Prompt
Report the count, and only the count, of lines in the records that include the word "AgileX".

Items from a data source
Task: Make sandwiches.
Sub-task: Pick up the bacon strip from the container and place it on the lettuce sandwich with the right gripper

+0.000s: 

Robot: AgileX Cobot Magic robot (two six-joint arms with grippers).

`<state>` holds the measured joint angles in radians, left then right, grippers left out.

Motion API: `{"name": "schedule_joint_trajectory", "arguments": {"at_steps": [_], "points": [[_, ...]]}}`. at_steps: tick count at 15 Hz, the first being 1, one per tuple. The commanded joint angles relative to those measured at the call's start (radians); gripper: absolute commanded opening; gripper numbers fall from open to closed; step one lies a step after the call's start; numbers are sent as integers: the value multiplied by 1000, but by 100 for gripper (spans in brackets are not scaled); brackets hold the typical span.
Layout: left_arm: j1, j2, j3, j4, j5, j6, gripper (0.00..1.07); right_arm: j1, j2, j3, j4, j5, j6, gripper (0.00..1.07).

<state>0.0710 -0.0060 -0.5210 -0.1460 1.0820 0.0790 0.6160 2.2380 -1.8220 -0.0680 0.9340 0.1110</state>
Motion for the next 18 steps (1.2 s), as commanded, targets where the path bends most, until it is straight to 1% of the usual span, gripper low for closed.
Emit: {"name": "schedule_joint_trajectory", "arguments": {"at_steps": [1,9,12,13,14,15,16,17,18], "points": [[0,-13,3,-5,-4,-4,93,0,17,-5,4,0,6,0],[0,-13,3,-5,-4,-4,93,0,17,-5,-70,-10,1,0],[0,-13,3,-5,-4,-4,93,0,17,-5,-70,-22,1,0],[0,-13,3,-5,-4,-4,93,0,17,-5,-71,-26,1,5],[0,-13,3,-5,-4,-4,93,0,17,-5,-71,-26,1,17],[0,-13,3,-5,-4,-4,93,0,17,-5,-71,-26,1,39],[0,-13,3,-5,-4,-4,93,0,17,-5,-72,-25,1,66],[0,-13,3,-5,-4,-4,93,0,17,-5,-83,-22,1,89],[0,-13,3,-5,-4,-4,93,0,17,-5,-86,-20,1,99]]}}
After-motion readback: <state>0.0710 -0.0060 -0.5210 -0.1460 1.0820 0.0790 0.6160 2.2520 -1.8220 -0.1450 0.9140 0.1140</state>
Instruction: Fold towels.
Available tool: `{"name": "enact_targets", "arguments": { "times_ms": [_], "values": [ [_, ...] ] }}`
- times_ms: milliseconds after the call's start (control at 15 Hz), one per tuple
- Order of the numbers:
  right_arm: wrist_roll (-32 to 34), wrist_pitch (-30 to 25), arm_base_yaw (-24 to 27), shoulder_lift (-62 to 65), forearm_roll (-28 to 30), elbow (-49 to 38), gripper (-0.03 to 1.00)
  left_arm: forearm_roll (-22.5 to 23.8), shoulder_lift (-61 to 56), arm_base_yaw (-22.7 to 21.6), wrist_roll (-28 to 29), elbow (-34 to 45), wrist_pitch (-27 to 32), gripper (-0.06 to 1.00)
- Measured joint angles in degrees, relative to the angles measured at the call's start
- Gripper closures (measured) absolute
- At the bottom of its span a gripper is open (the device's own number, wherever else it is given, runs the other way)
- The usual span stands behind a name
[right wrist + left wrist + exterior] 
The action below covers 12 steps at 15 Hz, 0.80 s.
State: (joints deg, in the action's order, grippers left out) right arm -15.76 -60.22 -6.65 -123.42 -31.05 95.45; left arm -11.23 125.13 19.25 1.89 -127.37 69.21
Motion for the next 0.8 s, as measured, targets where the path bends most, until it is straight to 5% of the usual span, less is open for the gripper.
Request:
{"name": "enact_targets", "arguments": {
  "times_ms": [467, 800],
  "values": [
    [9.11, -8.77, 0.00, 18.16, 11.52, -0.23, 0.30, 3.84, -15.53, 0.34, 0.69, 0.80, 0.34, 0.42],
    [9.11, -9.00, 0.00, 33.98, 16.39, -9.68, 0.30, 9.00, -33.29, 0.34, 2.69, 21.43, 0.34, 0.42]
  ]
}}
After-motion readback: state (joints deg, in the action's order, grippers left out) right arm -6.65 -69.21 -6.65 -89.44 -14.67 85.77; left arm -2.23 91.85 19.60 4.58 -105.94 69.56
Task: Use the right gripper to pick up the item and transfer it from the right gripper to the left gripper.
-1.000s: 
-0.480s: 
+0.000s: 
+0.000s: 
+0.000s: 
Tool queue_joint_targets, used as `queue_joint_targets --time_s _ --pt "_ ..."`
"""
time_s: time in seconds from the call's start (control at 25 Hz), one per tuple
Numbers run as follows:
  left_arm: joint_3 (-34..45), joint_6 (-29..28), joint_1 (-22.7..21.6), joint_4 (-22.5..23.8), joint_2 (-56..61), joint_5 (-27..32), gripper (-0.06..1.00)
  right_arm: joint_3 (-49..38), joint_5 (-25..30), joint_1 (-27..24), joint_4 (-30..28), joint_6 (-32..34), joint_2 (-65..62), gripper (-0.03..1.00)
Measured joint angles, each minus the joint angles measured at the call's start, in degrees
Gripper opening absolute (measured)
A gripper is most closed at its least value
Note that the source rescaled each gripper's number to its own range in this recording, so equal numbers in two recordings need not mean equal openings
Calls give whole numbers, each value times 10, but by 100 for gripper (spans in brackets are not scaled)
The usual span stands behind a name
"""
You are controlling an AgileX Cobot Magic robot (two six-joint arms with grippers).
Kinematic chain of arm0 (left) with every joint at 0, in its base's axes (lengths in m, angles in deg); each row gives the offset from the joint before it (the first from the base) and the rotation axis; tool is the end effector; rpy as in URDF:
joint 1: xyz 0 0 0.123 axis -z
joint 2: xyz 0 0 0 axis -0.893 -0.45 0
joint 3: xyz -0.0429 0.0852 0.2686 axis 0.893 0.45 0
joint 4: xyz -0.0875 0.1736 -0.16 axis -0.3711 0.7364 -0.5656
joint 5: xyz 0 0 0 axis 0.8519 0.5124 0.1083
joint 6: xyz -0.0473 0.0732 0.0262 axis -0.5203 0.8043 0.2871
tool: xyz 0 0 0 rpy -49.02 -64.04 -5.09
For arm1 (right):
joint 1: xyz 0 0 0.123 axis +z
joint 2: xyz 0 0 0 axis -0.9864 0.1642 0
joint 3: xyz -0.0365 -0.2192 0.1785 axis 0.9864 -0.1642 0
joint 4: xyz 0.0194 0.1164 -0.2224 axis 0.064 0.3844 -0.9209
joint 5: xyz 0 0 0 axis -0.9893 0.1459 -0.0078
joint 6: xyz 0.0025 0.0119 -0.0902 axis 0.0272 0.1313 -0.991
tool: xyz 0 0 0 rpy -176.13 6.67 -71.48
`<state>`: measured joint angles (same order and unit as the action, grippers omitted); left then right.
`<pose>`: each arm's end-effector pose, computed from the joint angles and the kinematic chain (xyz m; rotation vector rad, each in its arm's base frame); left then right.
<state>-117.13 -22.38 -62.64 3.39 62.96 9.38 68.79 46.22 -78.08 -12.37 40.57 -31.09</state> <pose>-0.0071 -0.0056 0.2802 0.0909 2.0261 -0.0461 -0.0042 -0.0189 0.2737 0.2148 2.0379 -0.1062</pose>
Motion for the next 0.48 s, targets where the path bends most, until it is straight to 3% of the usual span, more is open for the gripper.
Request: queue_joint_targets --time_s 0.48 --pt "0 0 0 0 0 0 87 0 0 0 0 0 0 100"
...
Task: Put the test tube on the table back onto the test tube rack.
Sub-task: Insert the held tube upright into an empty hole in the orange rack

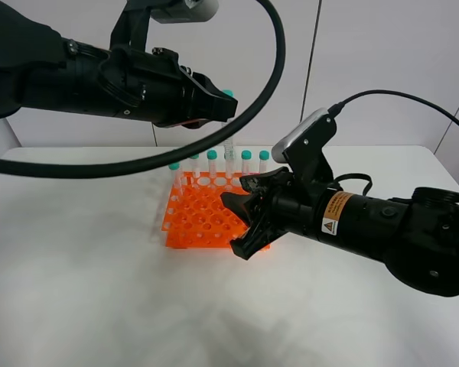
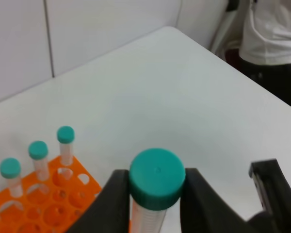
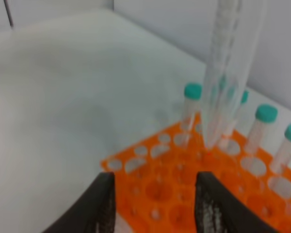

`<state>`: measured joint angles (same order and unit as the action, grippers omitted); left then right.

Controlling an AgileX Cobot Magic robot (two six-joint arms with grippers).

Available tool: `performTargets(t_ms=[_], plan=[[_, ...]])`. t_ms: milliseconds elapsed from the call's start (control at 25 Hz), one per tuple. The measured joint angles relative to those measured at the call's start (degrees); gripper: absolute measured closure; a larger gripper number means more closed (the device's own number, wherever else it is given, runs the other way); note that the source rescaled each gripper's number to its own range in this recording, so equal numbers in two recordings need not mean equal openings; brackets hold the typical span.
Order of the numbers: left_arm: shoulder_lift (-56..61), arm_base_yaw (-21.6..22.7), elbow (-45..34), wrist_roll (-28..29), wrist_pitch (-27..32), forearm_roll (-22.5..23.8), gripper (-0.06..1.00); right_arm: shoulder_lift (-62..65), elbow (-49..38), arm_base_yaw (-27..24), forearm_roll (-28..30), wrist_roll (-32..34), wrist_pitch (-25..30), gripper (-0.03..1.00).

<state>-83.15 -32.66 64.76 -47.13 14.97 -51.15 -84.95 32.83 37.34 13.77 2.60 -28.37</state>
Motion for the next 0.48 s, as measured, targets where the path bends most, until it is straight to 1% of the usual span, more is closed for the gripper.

Exercise answer
3